In contrast, the CamelBak nozzle operates at roughly half speed, with both the Podium Ti and Podium Stainless draining in an identical 18 seconds. It’s not like it takes a lot of suction to get water out of either CamelBak bottle, but on the bike, the Bivo delivers its contents noticeably faster – and when it’s truly blazing hot outside, I want my water right now.

Now weight just a minute

Weight weenies unfortunately might just have to resign themselves to drinking hot water because in addition to reduced volume, another downside to double-walled vacuum-insulated bottles is weight. All that metal adds up, and in no small way.

For reference, a small Specialized Purist bottle tips the scales at 79 g, while a large-sized one is 88 g. As expected, a doubled-walled large Purist insulated plastic bottle is almost twice as heavy at 155 g.

The small Bivo Trio? It’s a hefty 252 g (and keep in mind the reduced volume). The large Bivo Trio is thankfully only slightly heavier at 274 g. The stainless CamelBak Podium is a real porker at 310 g for the small size and 359 g for the bigger one. Meanwhile, the scale is where the Podium Ti really shows its advantage, as the non-ferrous construction makes it the lightest the bunch by a slight margin at 234 g for the small size.

Other considerations

I’m kind of nuts about keeping my bottles clean. They get rinsed and either hand-washed or loaded into the dishwasher immediately after every ride, and they’re never, ever put away even slightly wet (because do you like drinking mold? I don’t). As such, I’m a big fan of bottles that can be completely taken apart so there aren’t any nooks or crannies where microbes can hang out and fester.

In that regard, Bivo has a big advantage here. The nozzle, hose, and seal are all made of the same silicone rubber, and all three are designed to be quickly and easily disassembled for thorough cleaning (and more importantly, drying). After a ride, it’s literally a ten-second process to take the top apart and toss all of the individual bits into the dishwasher.

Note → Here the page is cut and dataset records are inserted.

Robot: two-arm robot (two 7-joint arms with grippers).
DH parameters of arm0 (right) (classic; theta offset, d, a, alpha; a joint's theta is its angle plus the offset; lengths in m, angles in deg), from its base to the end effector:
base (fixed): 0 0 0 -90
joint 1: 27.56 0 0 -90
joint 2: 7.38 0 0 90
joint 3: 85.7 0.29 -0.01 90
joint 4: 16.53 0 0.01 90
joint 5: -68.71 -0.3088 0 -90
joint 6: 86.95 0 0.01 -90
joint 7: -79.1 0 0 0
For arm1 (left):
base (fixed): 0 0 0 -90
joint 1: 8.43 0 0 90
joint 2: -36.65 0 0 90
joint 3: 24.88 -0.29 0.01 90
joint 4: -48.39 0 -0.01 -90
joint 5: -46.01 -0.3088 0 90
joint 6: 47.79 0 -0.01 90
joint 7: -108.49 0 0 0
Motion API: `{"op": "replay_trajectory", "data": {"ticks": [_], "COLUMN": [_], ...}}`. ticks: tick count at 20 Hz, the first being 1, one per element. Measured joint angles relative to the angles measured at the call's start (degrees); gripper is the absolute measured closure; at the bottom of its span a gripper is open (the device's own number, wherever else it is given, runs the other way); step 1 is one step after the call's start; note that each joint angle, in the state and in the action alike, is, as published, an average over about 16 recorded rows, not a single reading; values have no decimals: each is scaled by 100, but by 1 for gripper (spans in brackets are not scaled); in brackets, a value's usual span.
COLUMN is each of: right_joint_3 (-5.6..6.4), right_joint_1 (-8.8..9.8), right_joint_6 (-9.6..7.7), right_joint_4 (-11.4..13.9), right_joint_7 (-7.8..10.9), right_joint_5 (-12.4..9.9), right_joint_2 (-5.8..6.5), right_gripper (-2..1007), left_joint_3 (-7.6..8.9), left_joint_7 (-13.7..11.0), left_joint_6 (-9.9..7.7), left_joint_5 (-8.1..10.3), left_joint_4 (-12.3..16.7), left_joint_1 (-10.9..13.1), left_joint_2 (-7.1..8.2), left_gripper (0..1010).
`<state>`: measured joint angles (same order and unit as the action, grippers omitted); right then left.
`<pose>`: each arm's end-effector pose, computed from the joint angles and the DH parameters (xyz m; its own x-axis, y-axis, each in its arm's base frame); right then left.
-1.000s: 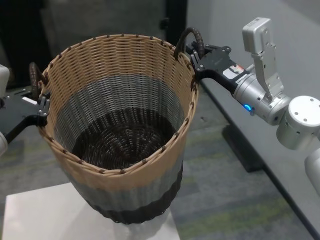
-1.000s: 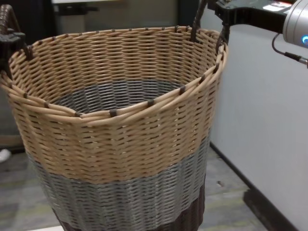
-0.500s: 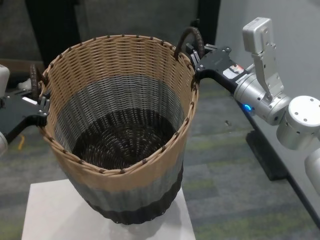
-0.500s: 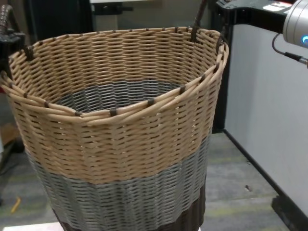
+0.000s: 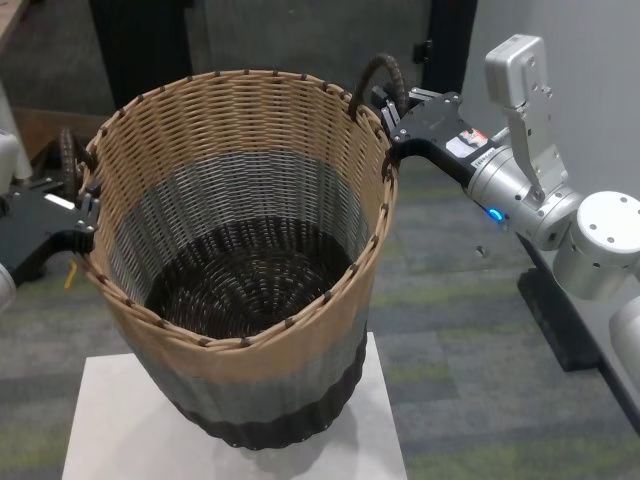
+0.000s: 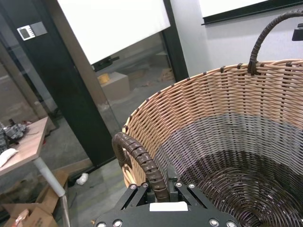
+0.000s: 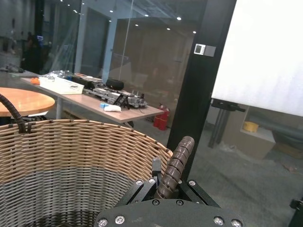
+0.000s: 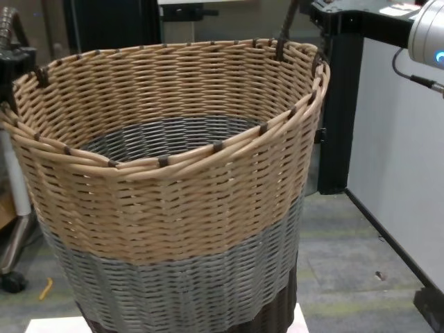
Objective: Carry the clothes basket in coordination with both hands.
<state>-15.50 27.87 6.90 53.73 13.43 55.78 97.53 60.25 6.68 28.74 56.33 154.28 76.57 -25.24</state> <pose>0.4758 -0.0043 -0.1816 0.5637 -0.7846 0.2583 0.7826 0.6073 0.1366 0.3349 0.0768 -0.1738 0.3052 0.8950 0.3253 -0.9464 0.3230 -0.0008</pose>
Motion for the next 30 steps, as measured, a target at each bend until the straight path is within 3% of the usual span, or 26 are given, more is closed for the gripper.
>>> {"op": "replay_trajectory", "data": {"ticks": [8,15,22,30], "right_joint_3": [-18,-106,-257,-398], "right_joint_1": [0,-3,-41,-144], "right_joint_6": [1,-2,0,42], "right_joint_4": [-28,-169,-483,-975], "right_joint_7": [7,58,170,307], "right_joint_5": [1,3,3,-30], "right_joint_2": [-5,-46,-132,-263], "right_gripper": [929,929,929,929], "left_joint_3": [4,16,-1,-83], "left_joint_7": [-34,-101,-140,-72], "left_joint_6": [9,-4,-16,30], "left_joint_5": [-10,-42,-168,-484], "left_joint_4": [-34,-195,-477,-873], "left_joint_1": [4,13,3,-72], "left_joint_2": [-11,-83,-200,-326], "left_gripper": [845,845,845,846]}}
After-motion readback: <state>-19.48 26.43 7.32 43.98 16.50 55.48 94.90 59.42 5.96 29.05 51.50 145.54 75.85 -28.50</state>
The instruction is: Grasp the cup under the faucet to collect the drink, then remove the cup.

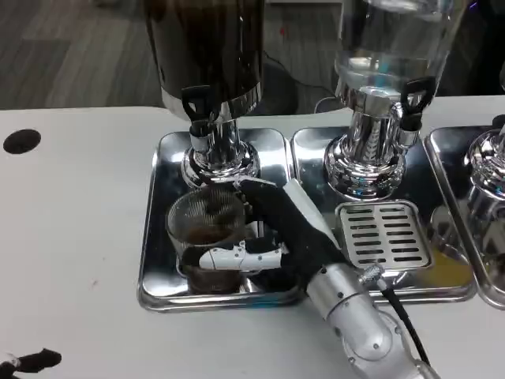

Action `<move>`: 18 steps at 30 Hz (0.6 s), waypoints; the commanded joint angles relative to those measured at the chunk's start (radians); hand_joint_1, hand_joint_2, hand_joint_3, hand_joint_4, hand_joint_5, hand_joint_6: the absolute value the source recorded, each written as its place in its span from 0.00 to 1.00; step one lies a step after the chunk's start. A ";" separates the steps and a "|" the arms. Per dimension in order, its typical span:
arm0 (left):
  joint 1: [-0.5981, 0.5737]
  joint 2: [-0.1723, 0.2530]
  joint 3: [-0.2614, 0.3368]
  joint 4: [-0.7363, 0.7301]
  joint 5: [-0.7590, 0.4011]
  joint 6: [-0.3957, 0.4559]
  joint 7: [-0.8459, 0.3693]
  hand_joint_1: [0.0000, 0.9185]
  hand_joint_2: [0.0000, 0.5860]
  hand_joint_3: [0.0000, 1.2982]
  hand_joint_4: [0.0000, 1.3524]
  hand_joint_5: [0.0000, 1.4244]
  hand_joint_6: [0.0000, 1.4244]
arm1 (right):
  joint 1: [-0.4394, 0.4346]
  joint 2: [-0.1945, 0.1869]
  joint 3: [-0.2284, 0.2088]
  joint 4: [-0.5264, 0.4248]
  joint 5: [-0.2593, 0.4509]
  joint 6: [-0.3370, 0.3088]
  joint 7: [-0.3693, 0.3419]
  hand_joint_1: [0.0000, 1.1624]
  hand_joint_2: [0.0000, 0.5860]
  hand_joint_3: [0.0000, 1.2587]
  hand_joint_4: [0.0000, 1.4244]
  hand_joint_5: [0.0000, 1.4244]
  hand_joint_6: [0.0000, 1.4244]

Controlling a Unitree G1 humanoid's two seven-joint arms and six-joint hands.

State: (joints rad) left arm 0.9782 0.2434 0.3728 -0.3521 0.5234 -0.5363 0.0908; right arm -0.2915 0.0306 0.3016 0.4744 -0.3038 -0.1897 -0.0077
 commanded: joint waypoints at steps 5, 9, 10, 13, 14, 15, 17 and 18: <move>0.012 0.006 -0.001 0.000 0.004 -0.004 -0.010 0.00 0.25 0.34 0.27 0.32 0.46 | 0.030 0.004 -0.013 -0.019 0.022 -0.031 -0.010 0.71 0.13 0.40 0.37 0.43 0.30; 0.011 0.005 -0.006 0.003 0.006 -0.005 -0.009 0.00 0.25 0.34 0.27 0.32 0.46 | 0.047 0.003 -0.025 -0.046 0.040 -0.046 -0.007 0.71 0.13 0.41 0.37 0.44 0.31; 0.011 0.005 -0.008 0.004 0.007 -0.005 -0.009 0.00 0.25 0.34 0.28 0.32 0.47 | 0.051 0.002 -0.028 -0.052 0.043 -0.048 -0.007 0.71 0.13 0.41 0.38 0.44 0.31; 0.009 0.003 -0.014 0.004 0.012 -0.006 -0.008 0.00 0.25 0.34 0.28 0.32 0.47 | 0.062 -0.003 -0.036 -0.068 0.049 -0.051 -0.004 0.71 0.13 0.41 0.38 0.44 0.31; 0.009 0.003 -0.016 0.003 0.012 -0.005 -0.008 0.00 0.25 0.34 0.28 0.32 0.47 | 0.066 -0.006 -0.039 -0.075 0.052 -0.053 -0.002 0.71 0.14 0.41 0.38 0.44 0.31; 0.009 0.003 -0.018 0.002 0.012 -0.005 -0.009 0.00 0.25 0.34 0.28 0.32 0.47 | 0.070 -0.007 -0.041 -0.080 0.053 -0.054 -0.001 0.71 0.14 0.41 0.38 0.45 0.31; 0.009 0.002 -0.020 0.000 0.013 -0.005 -0.007 0.00 0.25 0.34 0.28 0.32 0.47 | 0.078 -0.012 -0.047 -0.096 0.059 -0.062 0.004 0.71 0.14 0.41 0.38 0.45 0.31; 0.009 0.002 -0.022 0.000 0.014 -0.005 -0.006 0.00 0.25 0.34 0.28 0.32 0.47 | 0.084 -0.016 -0.051 -0.106 0.060 -0.069 0.005 0.71 0.14 0.41 0.38 0.45 0.32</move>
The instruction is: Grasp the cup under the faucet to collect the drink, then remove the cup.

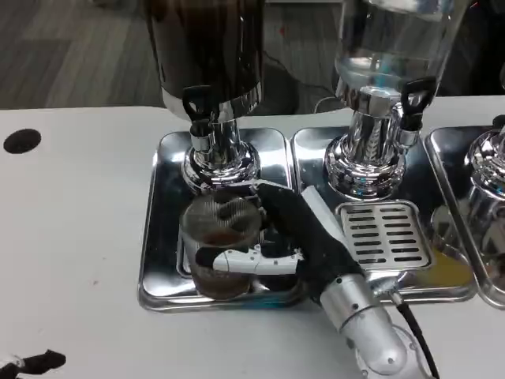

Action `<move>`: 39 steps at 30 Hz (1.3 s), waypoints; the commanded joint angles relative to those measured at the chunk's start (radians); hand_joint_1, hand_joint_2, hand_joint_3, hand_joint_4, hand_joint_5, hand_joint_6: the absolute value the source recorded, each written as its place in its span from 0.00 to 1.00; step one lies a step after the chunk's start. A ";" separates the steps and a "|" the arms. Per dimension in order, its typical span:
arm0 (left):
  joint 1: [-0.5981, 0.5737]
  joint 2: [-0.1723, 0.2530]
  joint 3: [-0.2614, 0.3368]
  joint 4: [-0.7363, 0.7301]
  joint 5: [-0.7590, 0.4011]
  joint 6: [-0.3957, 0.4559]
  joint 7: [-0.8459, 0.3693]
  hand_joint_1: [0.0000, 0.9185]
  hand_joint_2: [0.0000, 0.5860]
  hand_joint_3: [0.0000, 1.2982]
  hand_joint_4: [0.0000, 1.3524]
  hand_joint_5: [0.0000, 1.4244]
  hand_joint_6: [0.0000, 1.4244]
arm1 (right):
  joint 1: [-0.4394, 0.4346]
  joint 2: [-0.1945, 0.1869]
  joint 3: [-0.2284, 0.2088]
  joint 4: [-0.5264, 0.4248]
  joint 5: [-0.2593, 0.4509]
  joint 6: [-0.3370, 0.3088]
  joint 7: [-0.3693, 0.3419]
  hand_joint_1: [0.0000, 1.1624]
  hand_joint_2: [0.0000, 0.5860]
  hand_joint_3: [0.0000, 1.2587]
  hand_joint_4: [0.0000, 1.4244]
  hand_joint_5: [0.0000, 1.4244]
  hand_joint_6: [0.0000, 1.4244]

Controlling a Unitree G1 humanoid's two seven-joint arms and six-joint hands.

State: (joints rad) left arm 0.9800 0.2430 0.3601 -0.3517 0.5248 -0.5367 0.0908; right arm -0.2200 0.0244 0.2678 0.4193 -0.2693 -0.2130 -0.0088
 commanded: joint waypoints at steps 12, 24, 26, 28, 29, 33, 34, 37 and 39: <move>0.002 0.005 -0.020 -0.009 0.020 0.004 -0.008 0.00 0.25 0.34 0.28 0.32 0.47 | 0.093 -0.070 -0.052 -0.194 0.057 -0.084 0.044 0.70 0.14 0.41 0.38 0.45 0.33; -0.020 0.006 -0.032 -0.026 0.020 0.031 -0.024 0.00 0.25 0.33 0.28 0.32 0.47 | 0.226 -0.156 -0.083 -0.331 0.106 -0.157 0.115 0.70 0.14 0.41 0.38 0.45 0.33; -0.026 0.005 -0.038 -0.031 0.025 0.041 -0.028 0.00 0.25 0.33 0.28 0.32 0.47 | 0.251 -0.172 -0.090 -0.345 0.114 -0.180 0.124 0.70 0.14 0.41 0.38 0.45 0.33; -0.031 0.003 -0.042 -0.035 0.029 0.047 -0.031 0.00 0.25 0.33 0.28 0.32 0.47 | 0.270 -0.181 -0.098 -0.354 0.120 -0.202 0.129 0.70 0.14 0.41 0.38 0.45 0.33; -0.034 0.002 -0.044 -0.040 0.034 0.052 -0.034 0.00 0.25 0.33 0.28 0.32 0.47 | 0.281 -0.185 -0.103 -0.356 0.130 -0.215 0.132 0.70 0.14 0.41 0.38 0.45 0.32; -0.037 -0.001 -0.049 -0.059 0.044 0.068 -0.040 0.00 0.25 0.33 0.28 0.32 0.48 | 0.307 -0.199 -0.119 -0.355 0.149 -0.256 0.140 0.69 0.14 0.42 0.38 0.45 0.32; -0.037 -0.002 -0.050 -0.062 0.045 0.071 -0.040 0.00 0.25 0.33 0.28 0.32 0.48 | 0.312 -0.202 -0.124 -0.352 0.152 -0.269 0.143 0.69 0.14 0.42 0.38 0.45 0.32; -0.038 -0.007 -0.054 -0.069 0.046 0.085 -0.041 0.00 0.25 0.33 0.28 0.32 0.48 | 0.331 -0.217 -0.144 -0.330 0.168 -0.316 0.151 0.69 0.14 0.42 0.38 0.45 0.33; -0.042 -0.009 -0.058 -0.070 0.050 0.093 -0.039 0.00 0.25 0.33 0.28 0.32 0.49 | 0.344 -0.229 -0.159 -0.317 0.176 -0.357 0.153 0.69 0.14 0.42 0.38 0.45 0.33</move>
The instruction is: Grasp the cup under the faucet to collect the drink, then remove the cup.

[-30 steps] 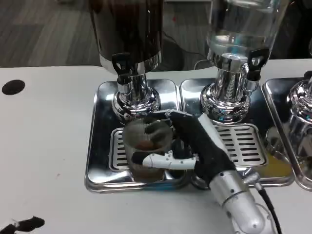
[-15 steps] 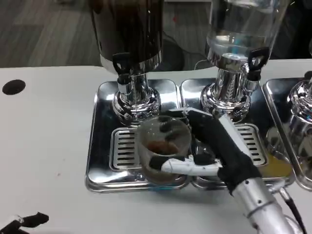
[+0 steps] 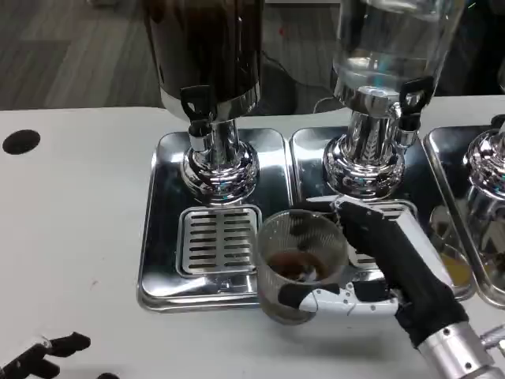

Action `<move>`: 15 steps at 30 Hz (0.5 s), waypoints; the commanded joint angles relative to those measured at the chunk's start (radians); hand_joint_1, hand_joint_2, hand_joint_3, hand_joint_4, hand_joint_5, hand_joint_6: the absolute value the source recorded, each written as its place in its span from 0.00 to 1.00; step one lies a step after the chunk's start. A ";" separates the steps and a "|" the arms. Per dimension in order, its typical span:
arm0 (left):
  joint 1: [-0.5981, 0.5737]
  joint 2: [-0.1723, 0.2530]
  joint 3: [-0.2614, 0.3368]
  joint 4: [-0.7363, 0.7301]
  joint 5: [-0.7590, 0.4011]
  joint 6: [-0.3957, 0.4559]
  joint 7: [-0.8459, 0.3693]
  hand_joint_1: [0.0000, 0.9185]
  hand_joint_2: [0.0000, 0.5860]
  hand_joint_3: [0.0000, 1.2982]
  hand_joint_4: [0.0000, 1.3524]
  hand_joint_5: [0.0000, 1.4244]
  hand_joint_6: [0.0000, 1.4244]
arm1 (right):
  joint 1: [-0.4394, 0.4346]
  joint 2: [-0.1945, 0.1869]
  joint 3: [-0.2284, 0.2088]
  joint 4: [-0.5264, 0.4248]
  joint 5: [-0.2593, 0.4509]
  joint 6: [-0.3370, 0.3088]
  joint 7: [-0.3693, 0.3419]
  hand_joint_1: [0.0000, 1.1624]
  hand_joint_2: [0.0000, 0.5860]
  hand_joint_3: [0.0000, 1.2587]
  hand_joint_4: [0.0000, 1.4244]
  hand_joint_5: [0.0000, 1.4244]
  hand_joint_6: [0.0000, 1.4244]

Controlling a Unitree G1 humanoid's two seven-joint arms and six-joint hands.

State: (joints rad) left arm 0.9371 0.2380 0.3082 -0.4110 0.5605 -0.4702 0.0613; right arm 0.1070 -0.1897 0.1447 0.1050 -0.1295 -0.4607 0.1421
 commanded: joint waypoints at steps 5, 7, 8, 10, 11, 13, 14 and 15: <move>-0.010 -0.009 -0.019 -0.011 0.018 0.048 -0.007 0.00 0.25 0.33 0.28 0.33 0.50 | 0.051 -0.036 -0.068 0.034 0.072 -0.199 0.023 0.69 0.14 0.42 0.38 0.45 0.33; -0.013 -0.011 -0.022 -0.014 0.022 0.057 -0.006 0.00 0.25 0.33 0.28 0.33 0.50 | 0.063 -0.043 -0.079 0.053 0.084 -0.235 0.034 0.69 0.14 0.42 0.38 0.45 0.33; -0.014 -0.012 -0.024 -0.016 0.025 0.061 -0.005 0.00 0.25 0.33 0.28 0.33 0.50 | 0.067 -0.047 -0.086 0.065 0.090 -0.252 0.039 0.69 0.14 0.42 0.38 0.45 0.33; -0.017 -0.016 -0.030 -0.024 0.036 0.072 -0.006 0.00 0.25 0.33 0.28 0.33 0.50 | 0.078 -0.054 -0.101 0.094 0.102 -0.284 0.047 0.69 0.14 0.42 0.39 0.45 0.33; -0.018 -0.017 -0.033 -0.027 0.039 0.076 -0.007 0.00 0.25 0.33 0.28 0.34 0.50 | 0.082 -0.056 -0.106 0.107 0.110 -0.296 0.053 0.69 0.14 0.43 0.39 0.45 0.33; -0.022 -0.022 -0.039 -0.032 0.044 0.085 -0.008 0.00 0.25 0.33 0.28 0.34 0.50 | 0.089 -0.057 -0.115 0.131 0.123 -0.318 0.063 0.69 0.14 0.43 0.39 0.45 0.33; -0.024 -0.023 -0.041 -0.034 0.046 0.089 -0.007 0.00 0.25 0.33 0.28 0.34 0.50 | 0.093 -0.058 -0.118 0.142 0.128 -0.330 0.068 0.69 0.14 0.43 0.39 0.45 0.33; -0.027 -0.024 -0.045 -0.037 0.049 0.095 -0.007 0.00 0.25 0.33 0.28 0.34 0.50 | 0.099 -0.059 -0.123 0.158 0.132 -0.347 0.074 0.69 0.14 0.43 0.39 0.45 0.33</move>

In contrast, you can remove the hose and rubber tip from the CamelBak bottle, but not the seal. And while it’s nice that the CamelBak top incorporates a much more robust twist-lock seal (like with every Podium bottle), you can’t easily take that assembly apart. Hopefully it gets fully cleaned and dries out after each use? Maybe it does … but maybe it doesn’t.

Unfortunately, both brands use open nozzles that can seal the contents from leaking, but are otherwise open to collecting dirt and debris. Neither design is ideal in that respect, but Bivo at least offers a separate mud cap so you don’t accidentally suck down a bunch of cow poo. Eww.

And the winner is …

Ok, so all three of the double-walled metal bottle front runners have similar capacities, they all insulate extremely well, and they’re all pretty darn expensive. Which one would I buy? 

My money is on the Bivo Trio. 

Although it wasn’t the best in the insulation test, it’s still excellent in that regard (and as I mentioned earlier, that water will be long gone before it heats up, anyway). The flow rate is the best by a wide margin, it’s the easiest to keep clean, it’s priced similarly to the better-insulating stainless CamelBak Podium, and the optional mud cap is a nice add-on if plan on heading off-road, too. 

As for the titanium CamelBak Podium insulated bottle, it’s neat, but I just wouldn’t bother as the weight advantage isn’t anywhere near big enough to justify its exorbitant cost. Stick to stainless.